- What the exercise asks -
In the records below, pick out all lines containing the word "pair".

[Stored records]

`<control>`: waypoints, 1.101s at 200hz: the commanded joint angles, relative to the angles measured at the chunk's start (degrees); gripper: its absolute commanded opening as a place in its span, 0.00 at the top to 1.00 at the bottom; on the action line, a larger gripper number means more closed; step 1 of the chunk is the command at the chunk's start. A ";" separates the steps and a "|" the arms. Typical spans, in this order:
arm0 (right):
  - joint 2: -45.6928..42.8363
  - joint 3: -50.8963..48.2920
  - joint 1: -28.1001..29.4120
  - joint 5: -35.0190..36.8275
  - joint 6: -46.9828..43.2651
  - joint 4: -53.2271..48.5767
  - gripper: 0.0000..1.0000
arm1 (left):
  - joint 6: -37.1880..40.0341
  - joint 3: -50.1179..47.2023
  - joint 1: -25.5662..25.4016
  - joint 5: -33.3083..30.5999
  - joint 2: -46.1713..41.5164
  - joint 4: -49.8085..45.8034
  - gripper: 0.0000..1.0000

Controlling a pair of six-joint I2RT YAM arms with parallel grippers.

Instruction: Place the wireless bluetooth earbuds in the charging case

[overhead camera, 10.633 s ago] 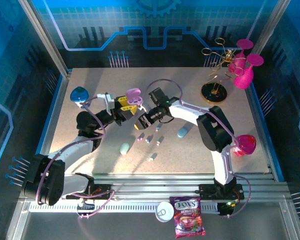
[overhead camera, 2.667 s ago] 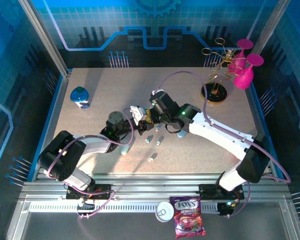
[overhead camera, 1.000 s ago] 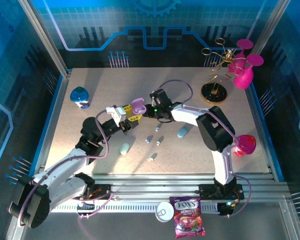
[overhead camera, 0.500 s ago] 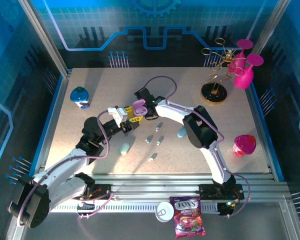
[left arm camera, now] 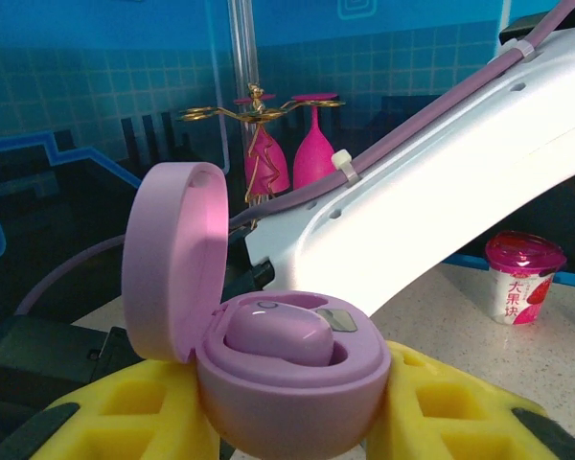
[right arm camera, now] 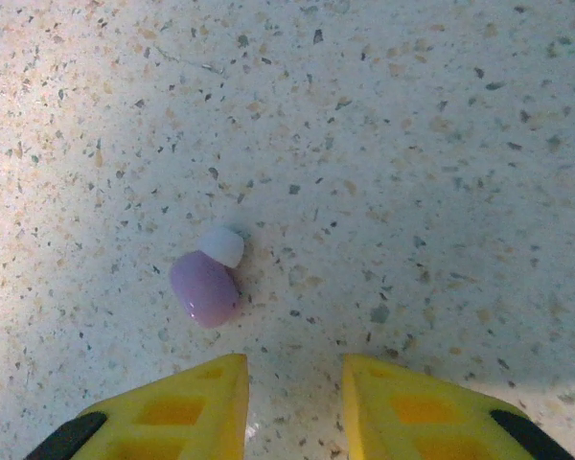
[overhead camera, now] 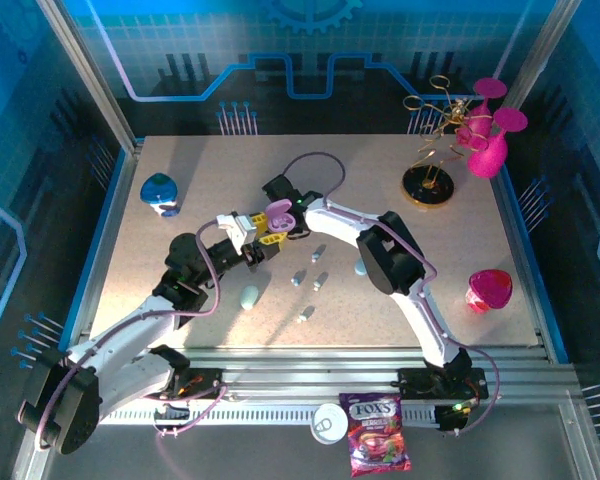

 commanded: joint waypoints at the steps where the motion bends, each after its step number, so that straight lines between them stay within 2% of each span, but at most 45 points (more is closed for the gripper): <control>1: 2.19 1.60 0.75 -1.74 -0.73 -2.08 0.69 | 1.06 1.05 -0.34 -0.89 0.06 1.64 0.79; 63: -0.63 -0.23 1.35 -1.22 -7.33 2.42 0.62 | 0.57 0.97 -0.34 -2.04 -0.83 1.37 0.79; 170: 10.75 17.96 2.47 4.18 -13.11 -10.19 0.52 | 0.40 0.86 -0.34 -2.30 -1.17 1.60 0.79; 194: 13.43 22.33 2.83 4.96 -14.55 -12.75 0.53 | 0.53 0.82 -0.34 -2.32 -1.40 1.29 0.79; 220: 15.79 26.30 3.20 5.23 -15.65 -15.61 0.60 | 0.57 0.61 -0.34 -2.39 -1.46 1.33 0.79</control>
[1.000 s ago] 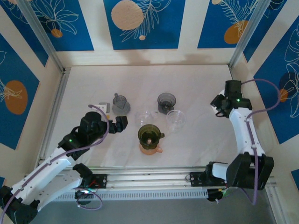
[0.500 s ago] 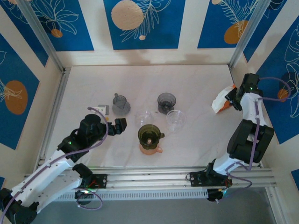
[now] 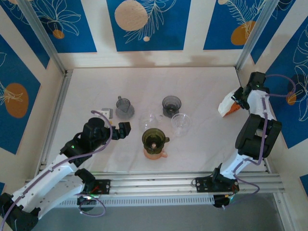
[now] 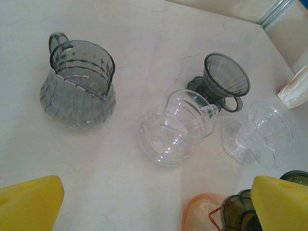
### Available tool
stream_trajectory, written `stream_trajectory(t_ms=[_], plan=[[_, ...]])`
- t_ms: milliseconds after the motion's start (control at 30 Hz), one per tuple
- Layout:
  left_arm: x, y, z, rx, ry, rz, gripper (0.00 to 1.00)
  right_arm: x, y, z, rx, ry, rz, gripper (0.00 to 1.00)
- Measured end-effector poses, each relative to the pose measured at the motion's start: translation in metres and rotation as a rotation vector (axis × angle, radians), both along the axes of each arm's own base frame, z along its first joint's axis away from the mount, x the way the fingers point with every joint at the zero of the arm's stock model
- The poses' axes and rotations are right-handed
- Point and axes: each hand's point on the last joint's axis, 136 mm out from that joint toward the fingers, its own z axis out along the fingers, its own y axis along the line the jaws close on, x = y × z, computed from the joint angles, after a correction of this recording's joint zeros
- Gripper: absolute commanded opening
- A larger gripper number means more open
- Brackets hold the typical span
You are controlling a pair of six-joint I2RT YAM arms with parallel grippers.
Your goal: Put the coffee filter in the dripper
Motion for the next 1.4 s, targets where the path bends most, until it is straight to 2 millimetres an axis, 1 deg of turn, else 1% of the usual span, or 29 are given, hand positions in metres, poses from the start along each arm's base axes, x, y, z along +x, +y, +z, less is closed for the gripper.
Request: stream_trajectory(t_ms=[100,233,400,533,700,800,900,1000,1133,1267,1400], plan=[[0.000,0.000,0.000,0.000,0.000,0.000,1.00,0.001,0.000,-0.008,0.004,0.019,0.008,0.37],[0.000,0.000,0.000,0.000,0.001,0.001,1.00,0.002,0.000,-0.015,0.008,0.036,0.023,0.29],[0.000,0.000,-0.001,0.001,0.002,0.000,1.00,0.003,0.000,-0.016,0.003,0.038,0.040,0.18],[0.000,0.000,-0.001,0.002,0.003,0.000,1.00,0.003,0.000,-0.016,-0.002,0.039,0.050,0.13],[0.000,0.000,-0.001,0.002,0.003,0.000,1.00,0.007,0.010,-0.015,-0.017,0.041,0.099,0.09],[0.000,0.000,-0.001,0.002,0.003,0.000,1.00,0.015,0.022,-0.010,-0.033,0.032,0.152,0.08],[0.000,0.000,-0.001,0.002,0.003,0.000,1.00,0.027,0.039,0.001,-0.058,0.009,0.222,0.08],[0.000,0.000,-0.001,0.001,0.002,0.000,1.00,0.038,0.061,0.011,-0.087,-0.008,0.307,0.07],[0.000,0.000,-0.002,0.003,0.004,0.001,1.00,0.057,0.099,0.022,-0.146,-0.019,0.446,0.07],[0.001,-0.001,-0.005,0.010,0.015,0.000,1.00,0.072,0.134,0.026,-0.198,-0.014,0.573,0.07],[0.002,-0.001,-0.008,0.016,0.022,0.001,1.00,0.086,0.159,0.026,-0.246,0.001,0.671,0.08]])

- Solution to the problem -
Controlling a pair of six-joint I2RT YAM arms with parallel grippers.
You are controlling a pair of six-joint I2RT YAM arms with parallel grippers.

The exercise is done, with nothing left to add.